## Activity:
Look through the material below and give the number of lines holding "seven", with no other words.

______

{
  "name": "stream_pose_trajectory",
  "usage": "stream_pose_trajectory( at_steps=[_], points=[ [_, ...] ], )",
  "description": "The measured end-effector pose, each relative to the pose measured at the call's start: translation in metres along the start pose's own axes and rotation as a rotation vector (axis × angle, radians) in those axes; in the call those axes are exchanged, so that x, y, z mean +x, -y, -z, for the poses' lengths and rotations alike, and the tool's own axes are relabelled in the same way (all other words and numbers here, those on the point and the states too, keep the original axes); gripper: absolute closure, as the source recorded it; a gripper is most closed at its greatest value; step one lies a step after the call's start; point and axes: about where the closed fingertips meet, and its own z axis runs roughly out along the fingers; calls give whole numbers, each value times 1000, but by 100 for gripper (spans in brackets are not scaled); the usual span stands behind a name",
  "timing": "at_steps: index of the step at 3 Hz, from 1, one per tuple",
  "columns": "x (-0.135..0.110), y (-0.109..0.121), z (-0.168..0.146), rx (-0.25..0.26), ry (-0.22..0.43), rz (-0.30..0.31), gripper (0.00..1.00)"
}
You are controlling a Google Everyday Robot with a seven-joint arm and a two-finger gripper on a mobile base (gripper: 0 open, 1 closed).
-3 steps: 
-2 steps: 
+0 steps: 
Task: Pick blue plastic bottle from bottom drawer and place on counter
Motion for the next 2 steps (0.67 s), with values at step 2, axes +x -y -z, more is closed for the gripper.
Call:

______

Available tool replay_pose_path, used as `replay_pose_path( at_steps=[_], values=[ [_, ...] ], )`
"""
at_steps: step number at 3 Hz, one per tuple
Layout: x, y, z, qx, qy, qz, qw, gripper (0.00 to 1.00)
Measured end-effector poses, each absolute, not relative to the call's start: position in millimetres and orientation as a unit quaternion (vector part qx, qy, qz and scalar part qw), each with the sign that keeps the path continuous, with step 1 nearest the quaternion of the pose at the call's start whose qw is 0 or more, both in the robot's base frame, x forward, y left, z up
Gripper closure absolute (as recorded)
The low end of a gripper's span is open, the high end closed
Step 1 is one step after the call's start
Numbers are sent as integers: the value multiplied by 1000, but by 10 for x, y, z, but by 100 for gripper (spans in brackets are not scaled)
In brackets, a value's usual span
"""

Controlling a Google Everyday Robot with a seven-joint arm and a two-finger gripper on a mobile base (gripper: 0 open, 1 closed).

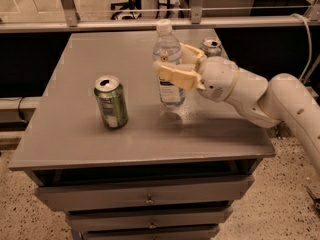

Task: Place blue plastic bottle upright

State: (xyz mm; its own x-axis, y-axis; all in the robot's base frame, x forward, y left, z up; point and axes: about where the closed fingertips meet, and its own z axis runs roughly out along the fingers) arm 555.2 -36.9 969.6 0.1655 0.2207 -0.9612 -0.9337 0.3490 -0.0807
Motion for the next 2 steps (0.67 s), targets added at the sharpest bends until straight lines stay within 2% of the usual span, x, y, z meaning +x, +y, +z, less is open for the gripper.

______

## Your solution:
2